[Dataset records]
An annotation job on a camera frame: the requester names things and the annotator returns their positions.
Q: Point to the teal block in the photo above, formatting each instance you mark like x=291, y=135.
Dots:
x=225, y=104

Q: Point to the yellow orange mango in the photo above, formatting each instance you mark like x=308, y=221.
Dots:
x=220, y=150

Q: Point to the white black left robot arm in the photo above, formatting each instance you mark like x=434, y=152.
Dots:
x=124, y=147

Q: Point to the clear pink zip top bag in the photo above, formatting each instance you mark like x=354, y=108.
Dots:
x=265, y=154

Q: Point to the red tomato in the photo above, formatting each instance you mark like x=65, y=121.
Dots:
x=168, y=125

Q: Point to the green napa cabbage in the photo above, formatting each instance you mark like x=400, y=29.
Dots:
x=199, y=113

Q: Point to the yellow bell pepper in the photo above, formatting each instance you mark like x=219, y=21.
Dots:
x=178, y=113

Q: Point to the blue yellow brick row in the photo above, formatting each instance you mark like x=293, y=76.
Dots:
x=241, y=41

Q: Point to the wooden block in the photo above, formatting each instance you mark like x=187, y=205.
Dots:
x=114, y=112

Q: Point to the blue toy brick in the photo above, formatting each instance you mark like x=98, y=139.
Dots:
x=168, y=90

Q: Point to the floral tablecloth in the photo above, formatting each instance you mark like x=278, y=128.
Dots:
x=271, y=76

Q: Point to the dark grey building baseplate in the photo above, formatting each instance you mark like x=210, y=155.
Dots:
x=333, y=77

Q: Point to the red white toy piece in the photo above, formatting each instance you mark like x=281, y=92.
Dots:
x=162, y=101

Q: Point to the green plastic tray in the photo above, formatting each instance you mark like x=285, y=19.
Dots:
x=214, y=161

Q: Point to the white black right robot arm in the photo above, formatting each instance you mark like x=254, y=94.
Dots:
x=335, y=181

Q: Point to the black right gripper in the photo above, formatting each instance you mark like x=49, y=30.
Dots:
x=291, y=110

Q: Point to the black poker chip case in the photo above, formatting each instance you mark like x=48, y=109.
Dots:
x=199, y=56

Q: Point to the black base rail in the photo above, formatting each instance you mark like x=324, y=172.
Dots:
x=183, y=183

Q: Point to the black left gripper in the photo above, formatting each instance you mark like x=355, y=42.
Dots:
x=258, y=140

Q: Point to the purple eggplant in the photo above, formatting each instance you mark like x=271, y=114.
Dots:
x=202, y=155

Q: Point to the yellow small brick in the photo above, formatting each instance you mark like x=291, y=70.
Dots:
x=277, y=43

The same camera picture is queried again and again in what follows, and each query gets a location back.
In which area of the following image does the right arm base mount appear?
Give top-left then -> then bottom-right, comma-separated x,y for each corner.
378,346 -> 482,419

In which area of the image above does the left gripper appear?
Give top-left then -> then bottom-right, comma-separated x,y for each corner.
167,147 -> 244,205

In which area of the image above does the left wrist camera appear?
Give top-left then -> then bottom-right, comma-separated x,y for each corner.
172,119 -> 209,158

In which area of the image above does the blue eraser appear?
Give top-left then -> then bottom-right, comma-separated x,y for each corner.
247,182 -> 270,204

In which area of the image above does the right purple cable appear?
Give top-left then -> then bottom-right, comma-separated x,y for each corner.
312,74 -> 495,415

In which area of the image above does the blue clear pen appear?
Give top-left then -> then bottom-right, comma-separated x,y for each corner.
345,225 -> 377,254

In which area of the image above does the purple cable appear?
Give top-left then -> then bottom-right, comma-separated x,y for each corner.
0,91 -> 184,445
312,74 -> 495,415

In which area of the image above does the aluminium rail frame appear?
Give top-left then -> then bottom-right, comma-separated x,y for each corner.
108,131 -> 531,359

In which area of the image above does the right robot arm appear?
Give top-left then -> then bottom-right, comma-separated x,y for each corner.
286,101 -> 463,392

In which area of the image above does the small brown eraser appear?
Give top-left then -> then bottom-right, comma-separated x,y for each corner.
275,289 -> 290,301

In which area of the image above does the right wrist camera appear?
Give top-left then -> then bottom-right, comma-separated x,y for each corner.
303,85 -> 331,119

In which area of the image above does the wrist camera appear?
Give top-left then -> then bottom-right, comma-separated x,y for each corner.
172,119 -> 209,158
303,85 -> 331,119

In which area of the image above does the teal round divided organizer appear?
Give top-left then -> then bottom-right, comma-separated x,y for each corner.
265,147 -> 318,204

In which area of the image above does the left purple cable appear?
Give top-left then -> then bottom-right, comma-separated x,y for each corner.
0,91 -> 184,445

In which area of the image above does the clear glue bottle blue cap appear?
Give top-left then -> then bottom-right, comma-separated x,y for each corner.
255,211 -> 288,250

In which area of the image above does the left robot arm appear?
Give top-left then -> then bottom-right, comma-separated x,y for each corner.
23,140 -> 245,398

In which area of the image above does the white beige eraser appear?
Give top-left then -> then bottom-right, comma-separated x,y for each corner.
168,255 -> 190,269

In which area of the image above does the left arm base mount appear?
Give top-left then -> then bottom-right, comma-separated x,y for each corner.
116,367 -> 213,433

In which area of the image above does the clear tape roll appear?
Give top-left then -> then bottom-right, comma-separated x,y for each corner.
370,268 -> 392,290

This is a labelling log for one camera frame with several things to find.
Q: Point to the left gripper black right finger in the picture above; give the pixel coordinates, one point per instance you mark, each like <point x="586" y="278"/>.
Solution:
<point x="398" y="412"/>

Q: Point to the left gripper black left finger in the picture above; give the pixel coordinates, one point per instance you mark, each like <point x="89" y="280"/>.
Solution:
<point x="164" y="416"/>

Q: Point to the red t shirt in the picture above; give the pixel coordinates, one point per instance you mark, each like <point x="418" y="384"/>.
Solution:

TASK GOAL:
All records shown above are to be repeated exactly.

RESULT OF THE EXERCISE:
An annotation job on a camera frame: the requester names things and the annotator returns their positions.
Q: Point to the teal block in the photo above, formatting each instance you mark like x=291, y=135.
Dots:
x=225, y=104

Q: Point to the yellow orange mango in the photo above, formatting each instance you mark like x=308, y=221.
Dots:
x=220, y=150

Q: Point to the white black left robot arm in the photo above, formatting each instance you mark like x=434, y=152.
Dots:
x=124, y=147

Q: Point to the clear pink zip top bag in the photo above, formatting each instance you mark like x=354, y=108.
Dots:
x=265, y=154

Q: Point to the red tomato in the photo above, formatting each instance you mark like x=65, y=121.
Dots:
x=168, y=125

Q: Point to the green napa cabbage in the photo above, formatting each instance you mark like x=400, y=29.
Dots:
x=199, y=113

Q: Point to the yellow bell pepper in the photo above, formatting each instance you mark like x=219, y=21.
Dots:
x=178, y=113

Q: Point to the blue yellow brick row in the photo above, formatting each instance you mark like x=293, y=76.
Dots:
x=241, y=41

Q: Point to the wooden block in the photo above, formatting each instance you mark like x=187, y=205.
Dots:
x=114, y=112

Q: Point to the blue toy brick in the photo above, formatting each instance you mark like x=98, y=139.
Dots:
x=168, y=90

Q: Point to the floral tablecloth in the photo above, formatting each instance you mark like x=278, y=128.
Dots:
x=271, y=76

Q: Point to the dark grey building baseplate in the photo above, formatting each instance you mark like x=210, y=155.
Dots:
x=333, y=77

Q: Point to the red white toy piece in the photo above, formatting each instance you mark like x=281, y=92.
Dots:
x=162, y=101

Q: Point to the green plastic tray in the photo above, formatting each instance you mark like x=285, y=19.
Dots:
x=214, y=161

Q: Point to the white black right robot arm in the photo above, formatting each instance you mark like x=254, y=94.
Dots:
x=335, y=181

Q: Point to the black right gripper in the photo above, formatting each instance you mark like x=49, y=30.
Dots:
x=291, y=110

Q: Point to the black poker chip case in the photo above, formatting each instance you mark like x=48, y=109.
Dots:
x=199, y=56

Q: Point to the black base rail in the photo above, formatting each instance you mark like x=324, y=172.
Dots:
x=183, y=183

Q: Point to the black left gripper in the photo above, formatting each instance you mark like x=355, y=42.
Dots:
x=258, y=140

Q: Point to the purple eggplant in the photo above, formatting each instance you mark like x=271, y=114.
Dots:
x=202, y=155

Q: Point to the yellow small brick in the photo above, formatting each instance you mark like x=291, y=70.
Dots:
x=277, y=43

The same camera picture is queried again and again in what follows, and each query gets a location back.
In which area of the following image does the right arm base mount appear?
Give top-left then -> then bottom-right, comma-separated x,y for each corner.
378,346 -> 482,419

In which area of the image above does the left gripper appear?
Give top-left then -> then bottom-right, comma-separated x,y for each corner.
167,147 -> 244,205

In which area of the image above does the left wrist camera appear?
Give top-left then -> then bottom-right, comma-separated x,y for each corner.
172,119 -> 209,158

In which area of the image above does the blue eraser appear?
Give top-left then -> then bottom-right, comma-separated x,y for each corner.
247,182 -> 270,204

In which area of the image above does the right purple cable appear?
Give top-left then -> then bottom-right, comma-separated x,y for each corner.
312,74 -> 495,415

In which area of the image above does the blue clear pen appear?
Give top-left then -> then bottom-right, comma-separated x,y for each corner.
345,225 -> 377,254

In which area of the image above does the purple cable appear?
Give top-left then -> then bottom-right, comma-separated x,y for each corner.
0,91 -> 184,445
312,74 -> 495,415

In which area of the image above does the aluminium rail frame appear?
Give top-left then -> then bottom-right, comma-separated x,y for each corner.
108,131 -> 531,359

In which area of the image above does the right robot arm appear?
Give top-left then -> then bottom-right, comma-separated x,y for each corner.
286,101 -> 463,392

In which area of the image above does the small brown eraser appear?
Give top-left then -> then bottom-right, comma-separated x,y for each corner.
275,289 -> 290,301

In which area of the image above does the right wrist camera appear?
Give top-left then -> then bottom-right, comma-separated x,y for each corner.
303,85 -> 331,119

In which area of the image above does the wrist camera appear?
Give top-left then -> then bottom-right, comma-separated x,y for each corner.
172,119 -> 209,158
303,85 -> 331,119

In which area of the image above does the teal round divided organizer appear?
Give top-left then -> then bottom-right, comma-separated x,y for each corner.
265,147 -> 318,204

In which area of the image above does the left purple cable appear?
Give top-left then -> then bottom-right, comma-separated x,y for each corner.
0,91 -> 184,445

In which area of the image above does the clear glue bottle blue cap appear?
Give top-left then -> then bottom-right, comma-separated x,y for each corner.
255,211 -> 288,250

In which area of the image above does the left robot arm appear?
Give top-left then -> then bottom-right, comma-separated x,y for each corner.
23,140 -> 245,398

In which area of the image above does the white beige eraser appear?
Give top-left then -> then bottom-right, comma-separated x,y for each corner.
168,255 -> 190,269

In which area of the image above does the left arm base mount appear?
Give top-left then -> then bottom-right, comma-separated x,y for each corner.
116,367 -> 213,433

In which area of the image above does the clear tape roll appear?
Give top-left then -> then bottom-right, comma-separated x,y for each corner.
370,268 -> 392,290

This is a labelling log for one camera frame with several things to find.
Q: Point to the left gripper black right finger in the picture above; give the pixel coordinates, one point per instance you mark, each like <point x="586" y="278"/>.
Solution:
<point x="398" y="412"/>

Q: Point to the left gripper black left finger in the picture above; give the pixel coordinates, one point per instance you mark, each like <point x="89" y="280"/>.
Solution:
<point x="164" y="416"/>

Q: Point to the red t shirt in the picture above; give the pixel coordinates, one point per instance you mark, each like <point x="418" y="384"/>.
Solution:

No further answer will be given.